Aside from those microplastic-focused entries, the final article we spotlight here deals with soil microbiology after wildfires (Patrick et al., 2024). The devastation of a wildfire leaves obvious signs in the form of charred trees, scorched vegetation, and perhaps burned-out homes. However, some effects are subtler and harder to study than those obvious signs. Patrick et al., 2024, evaluated what happens just below the subsurface among microbial communities inhabiting the soil. They took samples a year after the Woolsey Fire in the Santa Monica Mountains National Recreation Area in California, which burned 95,000 acres from November 2018 to January 2019. They saw that 6 families and 17 genera of microbes were reduced in abundance when wildfire severity increased.
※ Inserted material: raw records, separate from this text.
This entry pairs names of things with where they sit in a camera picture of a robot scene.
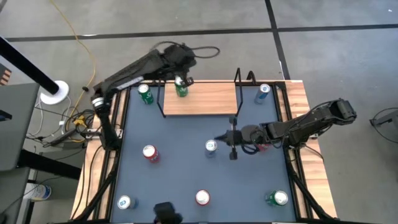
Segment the can lid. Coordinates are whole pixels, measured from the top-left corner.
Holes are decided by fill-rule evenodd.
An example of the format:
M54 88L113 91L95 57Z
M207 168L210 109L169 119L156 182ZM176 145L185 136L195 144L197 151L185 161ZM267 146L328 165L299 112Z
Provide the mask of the can lid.
M130 207L130 197L123 195L122 197L120 197L119 201L118 201L118 207L120 209L127 209L128 207Z
M260 90L261 90L262 92L264 92L264 93L268 93L268 92L271 90L271 87L269 87L269 85L267 85L267 84L262 84L262 85L260 86Z
M176 84L176 85L181 85L181 82L182 82L182 78L176 76L176 77L175 77L175 84Z
M138 87L138 92L140 93L146 93L149 90L149 86L146 84L141 84Z
M206 190L199 190L196 198L199 204L206 205L210 200L210 194Z
M279 205L285 205L287 203L287 194L281 190L275 193L275 201Z
M155 147L151 146L151 145L147 145L142 150L142 153L144 154L145 157L151 157L155 154Z
M209 140L206 142L206 149L209 151L214 151L217 149L217 142L214 140Z

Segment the yellow cable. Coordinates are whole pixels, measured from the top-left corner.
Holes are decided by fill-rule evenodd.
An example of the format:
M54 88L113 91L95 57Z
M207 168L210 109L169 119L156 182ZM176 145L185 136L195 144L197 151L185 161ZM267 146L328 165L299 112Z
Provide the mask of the yellow cable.
M86 49L88 55L90 56L91 61L93 62L93 74L91 75L91 78L90 78L90 80L88 81L88 83L87 83L87 85L86 85L86 87L88 87L88 86L91 84L91 82L94 80L94 77L95 77L95 74L96 74L96 62L95 62L94 55L93 55L93 54L91 53L91 51L86 47L86 45L83 44L83 43L79 40L79 38L77 37L77 34L76 34L74 28L73 28L72 25L70 24L69 20L68 20L68 19L65 17L65 15L62 13L62 11L58 8L58 6L56 5L56 3L55 3L53 0L50 0L50 2L51 2L51 4L56 8L56 10L61 14L61 16L63 17L63 19L65 20L65 22L67 22L67 24L69 25L70 29L71 29L72 32L73 32L73 35L75 36L76 41L77 41L81 46L83 46L83 47ZM79 105L80 100L81 100L81 98L83 97L83 94L84 94L84 93L85 93L84 90L80 93L80 96L79 96L79 98L77 99L77 102L76 102L76 104L75 104L75 107L73 108L72 113L70 113L70 117L72 117L73 113L75 112L75 110L76 110L77 106ZM77 141L77 140L72 140L72 141L74 141L74 142L83 142L83 141L85 141L85 140L83 139L83 140L79 140L79 141Z

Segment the concrete floor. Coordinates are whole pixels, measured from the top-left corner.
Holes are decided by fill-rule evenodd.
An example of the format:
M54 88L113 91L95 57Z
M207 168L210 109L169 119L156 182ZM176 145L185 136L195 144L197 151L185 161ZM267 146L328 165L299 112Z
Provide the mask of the concrete floor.
M56 1L78 34L117 34L195 29L268 28L271 26L263 0L169 0ZM278 27L355 26L398 24L396 1L278 0L271 1ZM4 37L71 35L66 23L47 0L8 1L0 13ZM396 223L398 207L398 151L370 127L368 119L378 111L398 105L398 29L283 32L280 39L291 79L304 80L310 105L342 97L358 113L355 123L333 127L320 138L331 192L342 220ZM253 70L257 78L282 79L272 33L140 37L84 40L97 60L95 83L144 55L158 41L173 40L189 46L215 45L217 58L200 60L192 68L196 79L230 79L236 67ZM66 81L73 102L90 78L91 62L75 41L12 43L54 80ZM10 85L31 82L13 71ZM84 97L81 109L89 108ZM45 106L62 112L66 102ZM44 113L42 134L58 128L60 117ZM30 131L40 123L34 111ZM383 133L398 139L386 126ZM26 141L25 148L33 149ZM62 189L74 192L73 187ZM64 222L73 200L51 202L59 207L54 216L35 209L32 224Z

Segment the black pole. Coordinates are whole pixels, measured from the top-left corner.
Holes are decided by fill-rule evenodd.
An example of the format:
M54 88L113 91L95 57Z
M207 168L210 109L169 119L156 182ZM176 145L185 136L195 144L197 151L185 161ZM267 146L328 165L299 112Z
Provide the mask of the black pole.
M0 55L7 61L11 62L15 67L24 72L33 81L37 82L41 87L51 94L58 92L58 85L38 69L32 62L18 52L8 41L0 37Z
M77 167L40 156L36 153L26 151L25 149L21 150L18 166L30 167L35 170L41 170L63 177L69 177L75 180L80 178L81 173L81 169Z

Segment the plastic container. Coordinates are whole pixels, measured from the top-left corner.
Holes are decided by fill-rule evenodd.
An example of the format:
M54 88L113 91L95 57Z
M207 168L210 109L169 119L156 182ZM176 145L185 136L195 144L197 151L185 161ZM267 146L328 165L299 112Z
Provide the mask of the plastic container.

Interestingly, 3 families and 6 genera increased with wildfire severity, perhaps because they filled niches left by the declination of others. Gene abundance and expression data also indicated that high-severity wildfires negatively impact nitrogen-cycling bacteria, and this persisted a year after the fire. This study paves a path toward understanding microbial community dynamics during ecosystem recovery. As this summary is being written (January 9, 2025), new fires are blazing in California, making this research further relevant.